#### What the task requires
Everything from the line containing "[segment] ceiling light" to the end of the listing is to be set down exactly, both ends included, and nothing before it.

━━━━━━

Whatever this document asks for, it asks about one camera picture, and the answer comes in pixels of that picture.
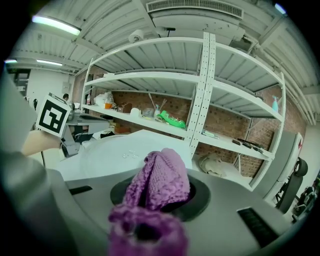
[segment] orange container
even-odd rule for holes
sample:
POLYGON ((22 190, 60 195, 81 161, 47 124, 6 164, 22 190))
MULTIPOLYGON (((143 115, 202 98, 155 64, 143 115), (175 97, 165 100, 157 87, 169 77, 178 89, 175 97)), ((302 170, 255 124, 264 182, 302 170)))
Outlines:
POLYGON ((110 109, 112 107, 112 104, 110 103, 104 103, 104 108, 105 109, 110 109))

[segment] purple knitted cloth
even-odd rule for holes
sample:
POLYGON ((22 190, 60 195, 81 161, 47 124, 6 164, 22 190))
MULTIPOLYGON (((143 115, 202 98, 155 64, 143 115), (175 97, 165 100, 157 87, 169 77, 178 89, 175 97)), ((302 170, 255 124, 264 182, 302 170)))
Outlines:
POLYGON ((147 188, 145 207, 160 210, 169 203, 188 199, 190 184, 187 170, 180 155, 173 149, 150 152, 144 159, 143 169, 126 189, 123 203, 137 206, 142 191, 147 188))
POLYGON ((162 213, 163 206, 186 201, 190 192, 187 170, 169 148, 153 151, 128 186, 123 203, 115 206, 109 221, 109 256, 185 256, 188 239, 179 219, 162 213), (145 208, 137 206, 146 189, 145 208))

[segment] ceiling duct
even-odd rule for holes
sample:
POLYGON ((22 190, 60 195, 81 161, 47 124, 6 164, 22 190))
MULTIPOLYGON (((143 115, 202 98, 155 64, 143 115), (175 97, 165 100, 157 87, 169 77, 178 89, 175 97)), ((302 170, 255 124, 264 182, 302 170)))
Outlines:
POLYGON ((197 8, 228 14, 239 19, 244 18, 244 10, 225 2, 212 0, 157 0, 146 4, 147 12, 177 8, 197 8))

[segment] ceiling light
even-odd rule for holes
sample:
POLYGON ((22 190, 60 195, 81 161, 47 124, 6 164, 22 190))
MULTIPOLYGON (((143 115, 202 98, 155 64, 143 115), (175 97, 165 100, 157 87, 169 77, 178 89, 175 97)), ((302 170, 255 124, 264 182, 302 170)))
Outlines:
POLYGON ((60 29, 60 30, 64 30, 64 31, 67 31, 73 35, 76 35, 78 36, 80 34, 80 29, 79 28, 76 28, 75 26, 72 26, 72 25, 68 25, 64 22, 61 22, 61 21, 58 21, 58 20, 55 20, 55 19, 52 19, 52 18, 46 18, 46 17, 40 17, 40 16, 33 16, 32 17, 32 21, 34 23, 40 23, 40 24, 45 24, 45 25, 48 25, 48 26, 51 26, 51 27, 55 27, 57 29, 60 29))
POLYGON ((4 61, 5 64, 8 64, 8 63, 17 63, 17 60, 16 59, 7 59, 4 61))
POLYGON ((276 4, 274 5, 274 7, 275 7, 281 14, 286 14, 286 13, 287 13, 286 10, 285 10, 280 4, 278 4, 278 3, 276 3, 276 4))
POLYGON ((36 61, 39 63, 46 63, 46 64, 62 66, 62 63, 57 63, 57 62, 52 62, 52 61, 46 61, 46 60, 41 60, 41 59, 37 59, 36 61))

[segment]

━━━━━━

#### Result of this exercise
[segment] ceiling light
even-odd rule for holes
sample:
POLYGON ((22 190, 60 195, 81 161, 47 124, 6 164, 22 190))
MULTIPOLYGON (((143 115, 202 98, 155 64, 143 115), (175 97, 165 100, 157 87, 169 77, 178 89, 175 97)), ((302 170, 255 124, 264 182, 302 170)))
Outlines:
POLYGON ((60 29, 60 30, 64 30, 64 31, 67 31, 73 35, 76 35, 78 36, 80 34, 80 29, 79 28, 76 28, 75 26, 72 26, 72 25, 68 25, 64 22, 61 22, 61 21, 58 21, 58 20, 55 20, 55 19, 52 19, 52 18, 46 18, 46 17, 40 17, 40 16, 33 16, 32 17, 32 21, 34 23, 40 23, 40 24, 45 24, 45 25, 48 25, 48 26, 51 26, 51 27, 55 27, 57 29, 60 29))
POLYGON ((4 61, 5 64, 8 64, 8 63, 17 63, 17 60, 16 59, 7 59, 4 61))
POLYGON ((276 4, 274 5, 274 7, 275 7, 281 14, 286 14, 286 13, 287 13, 286 10, 285 10, 280 4, 278 4, 278 3, 276 3, 276 4))
POLYGON ((36 61, 39 63, 46 63, 46 64, 62 66, 62 63, 57 63, 57 62, 52 62, 52 61, 46 61, 46 60, 41 60, 41 59, 37 59, 36 61))

[segment]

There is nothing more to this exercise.